How could Specialized fix this? One of these would solve the "out of box" issues:
1) They could add existing health stuff supported by iOS and Android as well as navigation to Specialized Ride/Mission Control on all platforms. Now the "out of box" complaint becomes a locked in one: "Hey, it only works with their application", which is a different complaint. While this is not my preference, it would be a better situation than today.
2) They could support Bluetooth Smart for phone communication and say "use any app or device you like that supports the protocol to receive the data from ant+". This avoids the "locked in" issue above. And technically lets the user select from other options. (effectively equivalent to an NPE Cable)
I honestly think they should do both. But I would prefer 2 as I don't have faith specialized can do a good job on an app given the state of Ride/Mission Control.
Finally, Bosch supports apple health through the Cobi app. It also does navigation. Look at that, all out of box capabilities are met by the "inferior" connectivity of bosch.
All of that said, I am not opposed to buying a bike computer. The problem is that bike computer needs to *solve* the problems and not add to them. The bike computer becomes the owner of the tracking. Which means it also has to take on route planning or integrate tightly with the phone so I can plan my route on my phone, push share, it magically pops on to the bike computer and I go.

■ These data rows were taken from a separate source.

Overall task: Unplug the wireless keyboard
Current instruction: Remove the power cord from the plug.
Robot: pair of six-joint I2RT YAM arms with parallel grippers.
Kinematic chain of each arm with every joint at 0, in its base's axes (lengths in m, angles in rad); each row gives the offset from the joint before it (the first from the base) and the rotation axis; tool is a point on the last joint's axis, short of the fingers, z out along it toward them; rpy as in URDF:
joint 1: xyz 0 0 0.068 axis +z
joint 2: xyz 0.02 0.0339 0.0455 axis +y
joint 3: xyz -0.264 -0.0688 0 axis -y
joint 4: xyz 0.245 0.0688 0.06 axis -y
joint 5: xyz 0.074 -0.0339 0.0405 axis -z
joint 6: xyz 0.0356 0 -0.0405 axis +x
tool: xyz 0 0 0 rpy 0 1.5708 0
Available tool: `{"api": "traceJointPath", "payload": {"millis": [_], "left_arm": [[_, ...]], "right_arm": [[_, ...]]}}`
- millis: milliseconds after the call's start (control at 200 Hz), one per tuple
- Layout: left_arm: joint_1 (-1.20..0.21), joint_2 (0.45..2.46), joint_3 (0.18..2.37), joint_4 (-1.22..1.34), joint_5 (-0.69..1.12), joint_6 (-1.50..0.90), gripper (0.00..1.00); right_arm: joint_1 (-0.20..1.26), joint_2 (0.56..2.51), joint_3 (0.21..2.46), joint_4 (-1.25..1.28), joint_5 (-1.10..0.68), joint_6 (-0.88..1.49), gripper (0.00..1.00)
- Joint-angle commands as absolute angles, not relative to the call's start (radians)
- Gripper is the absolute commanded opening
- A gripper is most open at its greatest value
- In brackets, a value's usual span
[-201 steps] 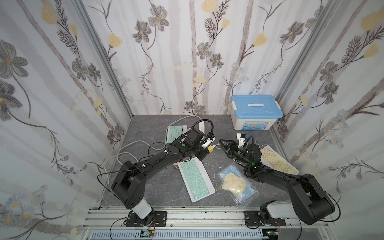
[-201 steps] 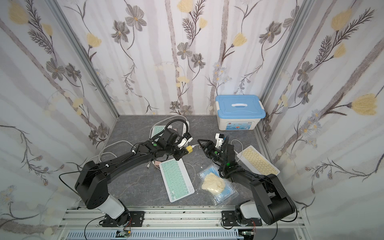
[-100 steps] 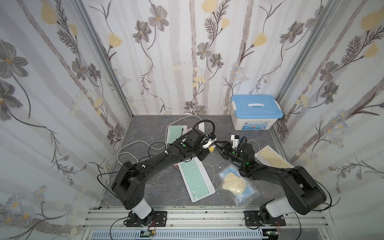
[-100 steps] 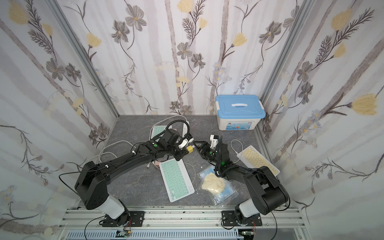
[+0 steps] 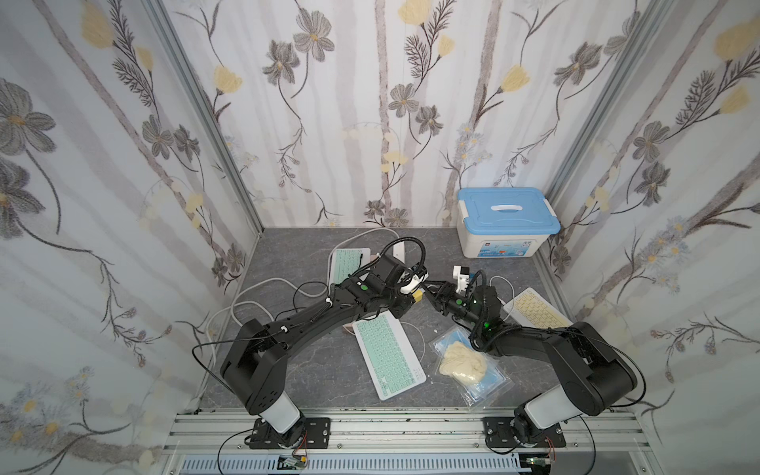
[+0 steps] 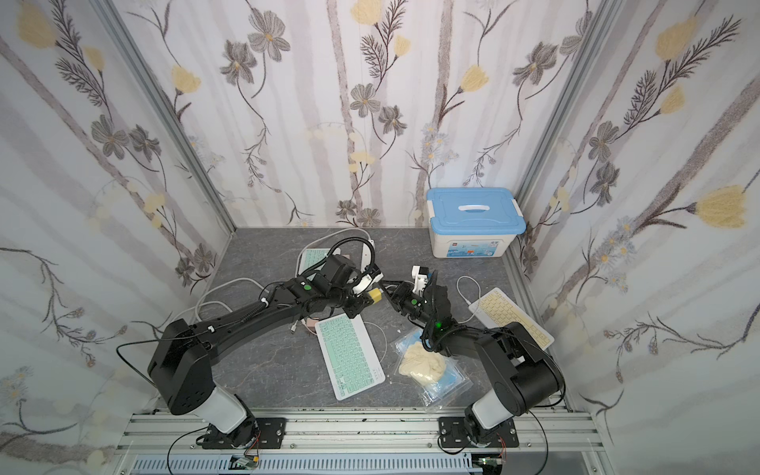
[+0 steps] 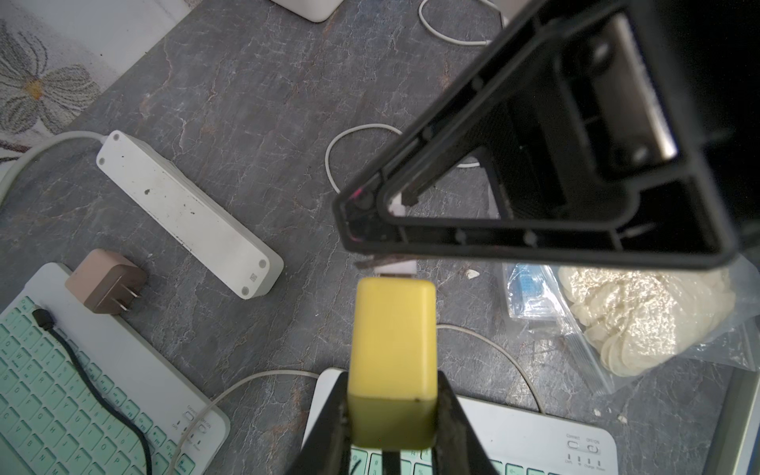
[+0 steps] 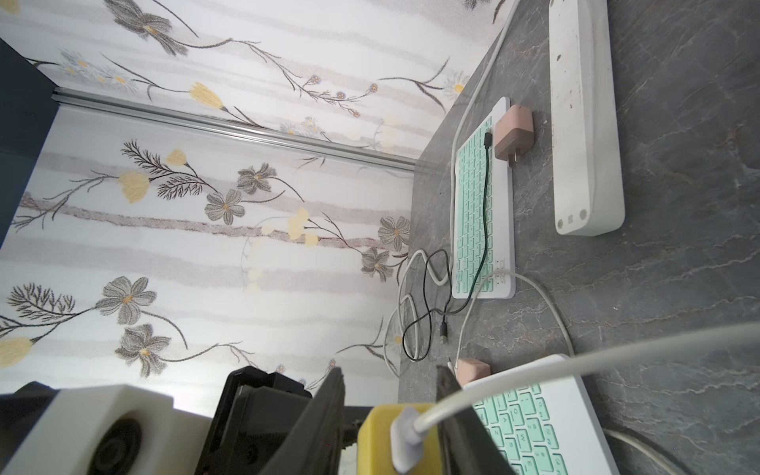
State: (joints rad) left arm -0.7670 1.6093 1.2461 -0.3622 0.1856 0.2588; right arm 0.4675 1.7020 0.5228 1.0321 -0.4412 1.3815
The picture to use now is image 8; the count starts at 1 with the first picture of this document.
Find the pink USB charger end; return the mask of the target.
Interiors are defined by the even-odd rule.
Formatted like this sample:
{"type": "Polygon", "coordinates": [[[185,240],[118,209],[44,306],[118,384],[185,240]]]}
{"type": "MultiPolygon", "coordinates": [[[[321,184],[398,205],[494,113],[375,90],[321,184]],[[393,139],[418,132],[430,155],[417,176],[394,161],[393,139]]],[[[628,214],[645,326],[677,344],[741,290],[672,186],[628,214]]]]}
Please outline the pink USB charger end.
{"type": "Polygon", "coordinates": [[[456,379],[461,387],[492,374],[491,366],[481,360],[461,358],[455,364],[456,379]]]}

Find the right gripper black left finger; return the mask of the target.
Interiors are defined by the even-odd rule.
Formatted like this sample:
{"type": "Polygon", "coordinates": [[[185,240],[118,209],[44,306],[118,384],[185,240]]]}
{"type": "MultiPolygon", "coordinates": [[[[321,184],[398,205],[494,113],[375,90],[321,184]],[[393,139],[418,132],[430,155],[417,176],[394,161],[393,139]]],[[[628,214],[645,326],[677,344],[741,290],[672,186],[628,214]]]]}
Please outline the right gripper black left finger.
{"type": "Polygon", "coordinates": [[[315,396],[290,391],[266,376],[255,385],[264,395],[255,434],[267,442],[259,474],[336,474],[344,439],[344,376],[333,368],[315,396]]]}

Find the white power strip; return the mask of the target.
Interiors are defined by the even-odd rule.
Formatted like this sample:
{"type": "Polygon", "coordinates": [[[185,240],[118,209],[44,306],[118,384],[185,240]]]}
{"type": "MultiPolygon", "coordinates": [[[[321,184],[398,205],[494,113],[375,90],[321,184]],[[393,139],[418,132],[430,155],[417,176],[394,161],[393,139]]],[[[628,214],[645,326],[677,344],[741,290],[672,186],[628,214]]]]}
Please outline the white power strip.
{"type": "Polygon", "coordinates": [[[608,3],[548,8],[554,225],[596,237],[625,221],[608,3]]]}

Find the pink USB charger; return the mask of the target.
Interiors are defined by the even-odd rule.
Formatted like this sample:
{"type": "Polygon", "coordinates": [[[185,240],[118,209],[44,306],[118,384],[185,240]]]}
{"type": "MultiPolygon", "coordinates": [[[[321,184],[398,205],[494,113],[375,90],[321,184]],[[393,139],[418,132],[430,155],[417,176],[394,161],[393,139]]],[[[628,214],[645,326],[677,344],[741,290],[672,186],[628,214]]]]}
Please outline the pink USB charger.
{"type": "Polygon", "coordinates": [[[517,160],[536,142],[532,109],[511,106],[494,128],[494,156],[503,162],[517,160]]]}

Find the yellow USB charger cube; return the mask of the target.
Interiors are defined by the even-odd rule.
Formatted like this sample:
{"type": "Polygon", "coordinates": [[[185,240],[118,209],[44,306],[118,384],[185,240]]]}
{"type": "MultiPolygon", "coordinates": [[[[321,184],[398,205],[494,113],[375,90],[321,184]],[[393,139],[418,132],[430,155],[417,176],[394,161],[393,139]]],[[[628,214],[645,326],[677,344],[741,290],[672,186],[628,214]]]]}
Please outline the yellow USB charger cube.
{"type": "Polygon", "coordinates": [[[358,474],[443,474],[437,429],[413,431],[414,421],[433,404],[373,408],[357,436],[358,474]]]}

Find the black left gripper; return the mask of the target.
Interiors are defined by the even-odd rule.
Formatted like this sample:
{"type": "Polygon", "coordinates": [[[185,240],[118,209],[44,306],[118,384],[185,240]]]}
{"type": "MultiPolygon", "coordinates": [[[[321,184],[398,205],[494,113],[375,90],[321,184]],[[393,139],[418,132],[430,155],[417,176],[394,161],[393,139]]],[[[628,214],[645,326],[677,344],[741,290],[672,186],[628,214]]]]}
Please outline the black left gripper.
{"type": "Polygon", "coordinates": [[[336,474],[368,417],[344,403],[334,367],[316,393],[283,374],[252,366],[227,378],[197,474],[336,474]]]}

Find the green keyboard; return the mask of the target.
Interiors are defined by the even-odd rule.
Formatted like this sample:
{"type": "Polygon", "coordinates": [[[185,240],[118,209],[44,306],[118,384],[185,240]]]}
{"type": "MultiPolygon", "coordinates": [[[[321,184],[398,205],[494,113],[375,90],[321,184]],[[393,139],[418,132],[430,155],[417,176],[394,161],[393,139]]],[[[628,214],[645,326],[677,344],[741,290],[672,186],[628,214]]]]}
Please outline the green keyboard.
{"type": "Polygon", "coordinates": [[[485,146],[512,102],[501,98],[458,148],[454,168],[453,285],[456,299],[516,293],[512,168],[485,146]]]}
{"type": "Polygon", "coordinates": [[[473,405],[518,474],[618,474],[581,377],[519,387],[473,405]]]}

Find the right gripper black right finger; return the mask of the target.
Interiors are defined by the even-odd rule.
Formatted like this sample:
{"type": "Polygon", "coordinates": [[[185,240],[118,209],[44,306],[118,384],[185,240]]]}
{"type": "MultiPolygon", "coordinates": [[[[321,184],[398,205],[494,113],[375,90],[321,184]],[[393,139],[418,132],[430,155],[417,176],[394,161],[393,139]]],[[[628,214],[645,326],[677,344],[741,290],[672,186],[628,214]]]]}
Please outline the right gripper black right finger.
{"type": "Polygon", "coordinates": [[[437,425],[445,474],[510,474],[515,471],[498,451],[472,407],[437,425]]]}

To do that, and still have heart rate, I *still* need a heart rate sensor that I only use for riding. I *do* need that heart rate data to make it to apple health (I have years of health related data that I use there). And, of course, none of this shows up on the apple watch on my wrist which I do currently use with ride with gps. Since the bike can't show all metrics I want, I can put common ones on my watch and bike ones on the bike.
Since none of these bike computers seem to actually integrate with phones, what they really do is post directly to whatever service they support that you choose. Cutting the phone entirely out of the picture. This may leave strava as the *only* option to get apple health data (this applies equally to android) back from such devices (I am not sure on this, and would need to experiment). So, specialized "class leading connectivity" means accepting bike computers navigation (none of which are as easy to use as any smartphone), needing specific heart rate sensors for cycling as opposed to any other activity I do, and being limited potentially to the least useful service of all the biking services I tried (strava).
If that's not an unfortunate walled garden, I don't know what is. It continues to make Apple's ecosystem look open and flexible. And that statement makes zero sense in *any other context*. Hopefully mastermind was a step in the direction of fixing this... eventually.
New users be warned.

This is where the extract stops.